A few weeks back, The New Yorker ran a mesmerizing, semi-hallucinatory article from Pulitzer finalist Elif Batuman, taking a deep dive into the world of Japan’s rental family industry. For the unfamiliar, that’s exactly what it sounds like: People in need of a family member, on a one-time or persistent basis, hiring an actor to stand in for their spouse, their parent, their child, and more. Now, Batuman’s article—which, understandably, focuses mostly on the more long-term rental relationships, which can sometimes last for years—has just been optioned for a TV series by Paramount TV, presumably attempting to localize this peculiar, weirdly intimate practice for Western eyes.
For what it’s worth, the role of professional fake family dates back thousands of years; “professional mourners” were picking up sad side jobs crying at funerals all the way back in ancient Egypt. The practice picked up its more personal touch in Japan in the early ’90s, though, at least in part due to a conflict between changing work and family culture—with more women entering the workforce, and more young people opting out of early marriages and families—and a more traditional need to present a cohesive familial unit. Hence the guy, briefly profiled in Batuman’s piece, who hired fake parents to stand in for his dead ones at his wedding to his wife. (When he finally told her the truth, years later, she apparently thanked him for removing a source of potential awkwardness from their special day.)
Much of Batuman’s article centers on Yuichi Ishii, who’s not only the founder of rental firm Family Romance—which, fittingly, takes its name from an essay by Freud—but also one of its top performers. Among other options, Ishii’s company offers a service that plans and throws an entire fake wedding for a client over the course of months, and he frequently—as in, as many as a dozen times—steps in to play the fictitious groom. (From the article: “Ishii tries to pretend he’s acting in a movie, but often, he says, ‘I feel like I’m really getting married to this woman.’”) We’ve actually written about Ishii’s most complicated long-term gig before; for more than a decade, he’s served as the fake father to a little girl who was being bullied because she came from a single-parent home, and who has no idea that “Inaba” isn’t actually her dad.
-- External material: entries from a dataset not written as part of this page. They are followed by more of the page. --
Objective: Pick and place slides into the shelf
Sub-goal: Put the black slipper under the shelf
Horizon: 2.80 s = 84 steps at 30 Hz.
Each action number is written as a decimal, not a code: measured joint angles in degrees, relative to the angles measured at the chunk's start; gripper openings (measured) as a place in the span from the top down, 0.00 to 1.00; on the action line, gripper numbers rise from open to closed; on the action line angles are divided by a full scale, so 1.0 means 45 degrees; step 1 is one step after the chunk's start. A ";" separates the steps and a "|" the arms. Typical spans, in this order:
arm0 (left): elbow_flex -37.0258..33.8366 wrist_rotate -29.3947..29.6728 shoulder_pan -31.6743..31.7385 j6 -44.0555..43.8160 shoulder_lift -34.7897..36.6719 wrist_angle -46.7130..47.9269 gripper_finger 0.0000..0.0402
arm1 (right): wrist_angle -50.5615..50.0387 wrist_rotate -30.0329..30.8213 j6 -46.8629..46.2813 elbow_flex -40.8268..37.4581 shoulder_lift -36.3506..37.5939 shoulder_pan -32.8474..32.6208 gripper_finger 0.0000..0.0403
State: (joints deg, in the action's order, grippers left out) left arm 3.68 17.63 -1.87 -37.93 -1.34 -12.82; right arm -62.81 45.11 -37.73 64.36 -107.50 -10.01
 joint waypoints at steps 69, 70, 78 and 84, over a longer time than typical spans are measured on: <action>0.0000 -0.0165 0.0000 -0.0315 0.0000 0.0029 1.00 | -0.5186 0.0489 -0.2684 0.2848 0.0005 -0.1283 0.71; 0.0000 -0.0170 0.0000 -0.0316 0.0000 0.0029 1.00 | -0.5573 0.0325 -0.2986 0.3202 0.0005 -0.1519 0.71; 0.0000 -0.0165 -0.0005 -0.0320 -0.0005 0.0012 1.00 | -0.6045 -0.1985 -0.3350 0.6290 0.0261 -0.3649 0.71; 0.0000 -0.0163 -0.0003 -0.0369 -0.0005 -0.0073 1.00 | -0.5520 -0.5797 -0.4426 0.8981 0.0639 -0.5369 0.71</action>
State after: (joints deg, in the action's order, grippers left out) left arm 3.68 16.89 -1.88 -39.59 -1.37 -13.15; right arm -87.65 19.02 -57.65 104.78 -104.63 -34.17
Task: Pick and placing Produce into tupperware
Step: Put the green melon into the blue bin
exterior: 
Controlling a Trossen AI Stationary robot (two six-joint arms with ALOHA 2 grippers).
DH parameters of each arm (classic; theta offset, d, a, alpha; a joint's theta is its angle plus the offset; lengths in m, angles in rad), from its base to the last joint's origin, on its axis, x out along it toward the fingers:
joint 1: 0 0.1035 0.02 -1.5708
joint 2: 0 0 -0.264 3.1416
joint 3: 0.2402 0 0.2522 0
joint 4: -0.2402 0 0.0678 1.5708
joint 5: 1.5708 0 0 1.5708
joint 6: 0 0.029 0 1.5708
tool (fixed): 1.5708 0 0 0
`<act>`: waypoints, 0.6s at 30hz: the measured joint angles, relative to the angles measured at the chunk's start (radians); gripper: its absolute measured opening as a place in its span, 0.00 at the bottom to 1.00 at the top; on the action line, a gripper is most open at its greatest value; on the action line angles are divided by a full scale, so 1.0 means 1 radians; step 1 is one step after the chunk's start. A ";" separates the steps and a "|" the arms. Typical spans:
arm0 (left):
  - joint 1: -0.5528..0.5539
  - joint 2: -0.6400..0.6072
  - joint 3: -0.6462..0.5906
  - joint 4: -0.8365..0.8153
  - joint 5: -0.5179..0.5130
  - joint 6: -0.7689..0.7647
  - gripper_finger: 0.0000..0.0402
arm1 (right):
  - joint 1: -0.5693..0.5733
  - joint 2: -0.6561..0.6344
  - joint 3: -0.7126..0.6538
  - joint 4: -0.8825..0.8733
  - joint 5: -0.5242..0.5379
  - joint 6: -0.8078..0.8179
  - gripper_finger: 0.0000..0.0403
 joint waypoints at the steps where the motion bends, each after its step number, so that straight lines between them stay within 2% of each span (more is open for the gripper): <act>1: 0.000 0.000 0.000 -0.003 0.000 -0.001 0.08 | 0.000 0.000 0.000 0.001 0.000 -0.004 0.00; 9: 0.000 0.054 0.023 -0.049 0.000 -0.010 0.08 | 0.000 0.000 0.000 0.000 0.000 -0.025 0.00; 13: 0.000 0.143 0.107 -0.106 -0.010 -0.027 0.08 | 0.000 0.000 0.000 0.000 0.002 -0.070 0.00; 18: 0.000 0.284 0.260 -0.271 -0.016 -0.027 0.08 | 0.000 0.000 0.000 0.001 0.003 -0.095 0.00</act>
The New Yorker piece dives even further into this strangeness by interviewing Ishii alongside the girl’s clearly smitten mother; needless to say, it’s fucked up and fascinating in roughly equal measure.
Presumably, Paramount is hoping that same level of interest will develop alongside this new show; co-produced by Anonymous Content, the scripted series is treading into territory that sounds sitcom-esque, but which actually dials into all sorts of complicated questions about how our relationships actually work. (At one point, after recounting the story of a guy whose fake daughter convinced him to get back in touch with his real one, Ishii expresses his goal of making his entire business model redundant in a similar way.) There’s potential here to talk about grief, love, loss, and a whole bunch of other messy human feelings that lie at the center of Batuman’s piece, hopefully without diving into the world of farcical Three’s Company nonsense along the way.